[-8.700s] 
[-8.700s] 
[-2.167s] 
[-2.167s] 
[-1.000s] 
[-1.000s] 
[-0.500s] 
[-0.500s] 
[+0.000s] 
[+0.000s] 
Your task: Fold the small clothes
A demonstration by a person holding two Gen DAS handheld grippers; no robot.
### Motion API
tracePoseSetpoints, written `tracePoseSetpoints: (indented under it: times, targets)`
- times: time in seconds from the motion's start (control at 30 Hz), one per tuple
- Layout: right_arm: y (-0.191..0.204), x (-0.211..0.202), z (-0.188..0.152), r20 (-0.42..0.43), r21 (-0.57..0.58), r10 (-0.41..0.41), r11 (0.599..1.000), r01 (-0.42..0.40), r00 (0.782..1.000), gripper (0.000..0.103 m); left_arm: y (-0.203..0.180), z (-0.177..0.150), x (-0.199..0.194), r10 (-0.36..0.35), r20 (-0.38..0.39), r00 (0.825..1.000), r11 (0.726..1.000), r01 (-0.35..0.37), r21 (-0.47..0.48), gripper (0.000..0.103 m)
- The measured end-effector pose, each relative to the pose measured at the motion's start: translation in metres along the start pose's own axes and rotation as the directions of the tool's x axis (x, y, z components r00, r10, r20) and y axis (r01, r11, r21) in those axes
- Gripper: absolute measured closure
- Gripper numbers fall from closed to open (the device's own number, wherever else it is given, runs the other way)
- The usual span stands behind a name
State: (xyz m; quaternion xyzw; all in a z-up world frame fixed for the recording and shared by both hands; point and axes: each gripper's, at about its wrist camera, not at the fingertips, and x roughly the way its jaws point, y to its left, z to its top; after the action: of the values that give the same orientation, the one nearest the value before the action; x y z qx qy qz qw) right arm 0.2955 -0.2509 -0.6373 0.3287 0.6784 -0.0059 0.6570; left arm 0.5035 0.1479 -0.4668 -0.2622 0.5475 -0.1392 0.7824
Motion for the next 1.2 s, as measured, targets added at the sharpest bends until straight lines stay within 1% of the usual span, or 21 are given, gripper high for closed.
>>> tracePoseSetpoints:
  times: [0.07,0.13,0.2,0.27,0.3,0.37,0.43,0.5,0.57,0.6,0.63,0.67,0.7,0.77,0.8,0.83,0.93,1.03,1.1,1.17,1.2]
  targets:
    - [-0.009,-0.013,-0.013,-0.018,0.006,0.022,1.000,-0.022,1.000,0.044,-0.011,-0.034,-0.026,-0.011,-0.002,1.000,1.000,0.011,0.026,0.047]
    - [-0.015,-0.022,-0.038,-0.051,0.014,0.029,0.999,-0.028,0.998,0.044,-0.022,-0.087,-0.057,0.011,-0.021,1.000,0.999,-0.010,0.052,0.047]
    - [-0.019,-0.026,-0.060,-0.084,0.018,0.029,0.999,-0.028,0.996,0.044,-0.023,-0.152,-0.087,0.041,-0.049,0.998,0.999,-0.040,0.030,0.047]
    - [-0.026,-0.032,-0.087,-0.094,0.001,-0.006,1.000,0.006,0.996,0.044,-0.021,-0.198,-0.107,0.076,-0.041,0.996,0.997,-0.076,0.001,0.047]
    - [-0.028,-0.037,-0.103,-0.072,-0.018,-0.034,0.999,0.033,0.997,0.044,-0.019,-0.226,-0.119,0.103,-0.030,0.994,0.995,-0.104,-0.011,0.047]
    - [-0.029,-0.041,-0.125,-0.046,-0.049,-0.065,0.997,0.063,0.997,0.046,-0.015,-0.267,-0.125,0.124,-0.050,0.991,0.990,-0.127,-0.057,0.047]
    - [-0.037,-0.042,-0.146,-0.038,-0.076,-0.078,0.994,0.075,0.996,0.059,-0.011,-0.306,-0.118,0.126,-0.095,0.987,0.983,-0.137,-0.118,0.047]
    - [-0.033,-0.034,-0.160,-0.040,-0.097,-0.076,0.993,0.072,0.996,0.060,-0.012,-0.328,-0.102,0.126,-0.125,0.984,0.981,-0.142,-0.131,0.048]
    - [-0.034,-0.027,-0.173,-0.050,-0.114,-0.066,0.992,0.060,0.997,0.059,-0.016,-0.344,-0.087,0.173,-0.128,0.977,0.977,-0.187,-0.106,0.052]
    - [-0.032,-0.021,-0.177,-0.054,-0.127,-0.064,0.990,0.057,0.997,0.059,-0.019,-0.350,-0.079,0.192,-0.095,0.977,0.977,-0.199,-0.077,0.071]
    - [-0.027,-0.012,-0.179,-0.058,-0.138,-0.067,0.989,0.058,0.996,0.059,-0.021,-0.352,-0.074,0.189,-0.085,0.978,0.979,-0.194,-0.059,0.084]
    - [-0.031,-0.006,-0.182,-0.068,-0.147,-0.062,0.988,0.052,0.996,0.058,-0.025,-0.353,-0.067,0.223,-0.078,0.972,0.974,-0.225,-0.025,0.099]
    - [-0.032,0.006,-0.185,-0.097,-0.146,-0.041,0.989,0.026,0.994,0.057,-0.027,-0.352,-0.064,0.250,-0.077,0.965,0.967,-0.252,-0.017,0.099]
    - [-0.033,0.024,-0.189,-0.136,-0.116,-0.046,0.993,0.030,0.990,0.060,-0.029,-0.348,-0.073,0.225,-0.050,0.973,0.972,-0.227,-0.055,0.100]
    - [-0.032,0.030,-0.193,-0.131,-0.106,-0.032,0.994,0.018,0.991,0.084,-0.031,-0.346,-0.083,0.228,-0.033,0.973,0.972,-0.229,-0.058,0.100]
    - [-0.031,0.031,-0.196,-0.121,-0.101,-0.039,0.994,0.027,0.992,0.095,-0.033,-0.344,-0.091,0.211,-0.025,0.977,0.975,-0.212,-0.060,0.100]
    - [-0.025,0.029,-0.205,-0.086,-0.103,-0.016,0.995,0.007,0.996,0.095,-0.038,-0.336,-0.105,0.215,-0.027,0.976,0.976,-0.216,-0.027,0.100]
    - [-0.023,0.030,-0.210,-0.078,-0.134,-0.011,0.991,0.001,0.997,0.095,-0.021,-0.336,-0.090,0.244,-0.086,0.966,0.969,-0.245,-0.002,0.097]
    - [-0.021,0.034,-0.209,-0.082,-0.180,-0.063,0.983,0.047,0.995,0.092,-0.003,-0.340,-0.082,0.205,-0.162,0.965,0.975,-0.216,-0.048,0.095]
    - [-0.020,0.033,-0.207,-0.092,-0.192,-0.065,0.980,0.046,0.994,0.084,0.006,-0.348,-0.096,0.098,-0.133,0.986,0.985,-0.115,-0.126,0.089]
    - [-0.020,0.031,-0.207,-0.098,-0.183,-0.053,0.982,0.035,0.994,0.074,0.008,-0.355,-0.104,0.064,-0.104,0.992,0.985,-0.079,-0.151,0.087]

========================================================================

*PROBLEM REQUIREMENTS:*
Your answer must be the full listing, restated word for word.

*TASK RESULT:*
[-8.700s] 
[-8.700s] 
[-2.167s] 
[-2.167s] 
[-1.000s] 
[-1.000s] 
[-0.500s] 
[-0.500s] 
[+0.000s] 
[+0.000s] 
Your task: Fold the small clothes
A demonstration by a person holding two Gen DAS handheld grippers; no robot.
### Motion API
tracePoseSetpoints, written `tracePoseSetpoints: (indented under it: times, targets)`
- times: time in seconds from the motion's start (control at 30 Hz), one per tuple
- Layout: right_arm: y (-0.191..0.204), x (-0.211..0.202), z (-0.188..0.152), r20 (-0.42..0.43), r21 (-0.57..0.58), r10 (-0.41..0.41), r11 (0.599..1.000), r01 (-0.42..0.40), r00 (0.782..1.000), gripper (0.000..0.103 m); left_arm: y (-0.203..0.180), z (-0.177..0.150), x (-0.199..0.194), r10 (-0.36..0.35), r20 (-0.38..0.39), r00 (0.825..1.000), r11 (0.726..1.000), r01 (-0.35..0.37), r21 (-0.47..0.48), gripper (0.000..0.103 m)
- The measured end-effector pose, each relative to the pose measured at the motion's start: translation in metres along the start pose's own axes and rotation as the directions of the tool's x axis (x, y, z components r00, r10, r20) and y axis (r01, r11, r21) in those axes
- Gripper: absolute measured closure
- Gripper numbers fall from closed to open (the device's own number, wherever else it is given, runs the other way)
- The usual span stands behind a name
State: (xyz m; quaternion xyzw; all in a z-up world frame fixed for the recording and shared by both hands; point and axes: each gripper's, at about its wrist camera, not at the fingertips, and x roughly the way its jaws point, y to its left, z to its top; after the action: of the values that give the same orientation, the one nearest the value before the action; x y z qx qy qz qw) right arm 0.2955 -0.2509 -0.6373 0.3287 0.6784 -0.0059 0.6570; left arm 0.5035 0.1479 -0.4668 -0.2622 0.5475 -0.1392 0.7824
Motion for the next 1.2 s, as measured, targets added at the sharpest bends until straight lines stay within 1% of the usual span, or 21 are given, gripper high for closed.
>>> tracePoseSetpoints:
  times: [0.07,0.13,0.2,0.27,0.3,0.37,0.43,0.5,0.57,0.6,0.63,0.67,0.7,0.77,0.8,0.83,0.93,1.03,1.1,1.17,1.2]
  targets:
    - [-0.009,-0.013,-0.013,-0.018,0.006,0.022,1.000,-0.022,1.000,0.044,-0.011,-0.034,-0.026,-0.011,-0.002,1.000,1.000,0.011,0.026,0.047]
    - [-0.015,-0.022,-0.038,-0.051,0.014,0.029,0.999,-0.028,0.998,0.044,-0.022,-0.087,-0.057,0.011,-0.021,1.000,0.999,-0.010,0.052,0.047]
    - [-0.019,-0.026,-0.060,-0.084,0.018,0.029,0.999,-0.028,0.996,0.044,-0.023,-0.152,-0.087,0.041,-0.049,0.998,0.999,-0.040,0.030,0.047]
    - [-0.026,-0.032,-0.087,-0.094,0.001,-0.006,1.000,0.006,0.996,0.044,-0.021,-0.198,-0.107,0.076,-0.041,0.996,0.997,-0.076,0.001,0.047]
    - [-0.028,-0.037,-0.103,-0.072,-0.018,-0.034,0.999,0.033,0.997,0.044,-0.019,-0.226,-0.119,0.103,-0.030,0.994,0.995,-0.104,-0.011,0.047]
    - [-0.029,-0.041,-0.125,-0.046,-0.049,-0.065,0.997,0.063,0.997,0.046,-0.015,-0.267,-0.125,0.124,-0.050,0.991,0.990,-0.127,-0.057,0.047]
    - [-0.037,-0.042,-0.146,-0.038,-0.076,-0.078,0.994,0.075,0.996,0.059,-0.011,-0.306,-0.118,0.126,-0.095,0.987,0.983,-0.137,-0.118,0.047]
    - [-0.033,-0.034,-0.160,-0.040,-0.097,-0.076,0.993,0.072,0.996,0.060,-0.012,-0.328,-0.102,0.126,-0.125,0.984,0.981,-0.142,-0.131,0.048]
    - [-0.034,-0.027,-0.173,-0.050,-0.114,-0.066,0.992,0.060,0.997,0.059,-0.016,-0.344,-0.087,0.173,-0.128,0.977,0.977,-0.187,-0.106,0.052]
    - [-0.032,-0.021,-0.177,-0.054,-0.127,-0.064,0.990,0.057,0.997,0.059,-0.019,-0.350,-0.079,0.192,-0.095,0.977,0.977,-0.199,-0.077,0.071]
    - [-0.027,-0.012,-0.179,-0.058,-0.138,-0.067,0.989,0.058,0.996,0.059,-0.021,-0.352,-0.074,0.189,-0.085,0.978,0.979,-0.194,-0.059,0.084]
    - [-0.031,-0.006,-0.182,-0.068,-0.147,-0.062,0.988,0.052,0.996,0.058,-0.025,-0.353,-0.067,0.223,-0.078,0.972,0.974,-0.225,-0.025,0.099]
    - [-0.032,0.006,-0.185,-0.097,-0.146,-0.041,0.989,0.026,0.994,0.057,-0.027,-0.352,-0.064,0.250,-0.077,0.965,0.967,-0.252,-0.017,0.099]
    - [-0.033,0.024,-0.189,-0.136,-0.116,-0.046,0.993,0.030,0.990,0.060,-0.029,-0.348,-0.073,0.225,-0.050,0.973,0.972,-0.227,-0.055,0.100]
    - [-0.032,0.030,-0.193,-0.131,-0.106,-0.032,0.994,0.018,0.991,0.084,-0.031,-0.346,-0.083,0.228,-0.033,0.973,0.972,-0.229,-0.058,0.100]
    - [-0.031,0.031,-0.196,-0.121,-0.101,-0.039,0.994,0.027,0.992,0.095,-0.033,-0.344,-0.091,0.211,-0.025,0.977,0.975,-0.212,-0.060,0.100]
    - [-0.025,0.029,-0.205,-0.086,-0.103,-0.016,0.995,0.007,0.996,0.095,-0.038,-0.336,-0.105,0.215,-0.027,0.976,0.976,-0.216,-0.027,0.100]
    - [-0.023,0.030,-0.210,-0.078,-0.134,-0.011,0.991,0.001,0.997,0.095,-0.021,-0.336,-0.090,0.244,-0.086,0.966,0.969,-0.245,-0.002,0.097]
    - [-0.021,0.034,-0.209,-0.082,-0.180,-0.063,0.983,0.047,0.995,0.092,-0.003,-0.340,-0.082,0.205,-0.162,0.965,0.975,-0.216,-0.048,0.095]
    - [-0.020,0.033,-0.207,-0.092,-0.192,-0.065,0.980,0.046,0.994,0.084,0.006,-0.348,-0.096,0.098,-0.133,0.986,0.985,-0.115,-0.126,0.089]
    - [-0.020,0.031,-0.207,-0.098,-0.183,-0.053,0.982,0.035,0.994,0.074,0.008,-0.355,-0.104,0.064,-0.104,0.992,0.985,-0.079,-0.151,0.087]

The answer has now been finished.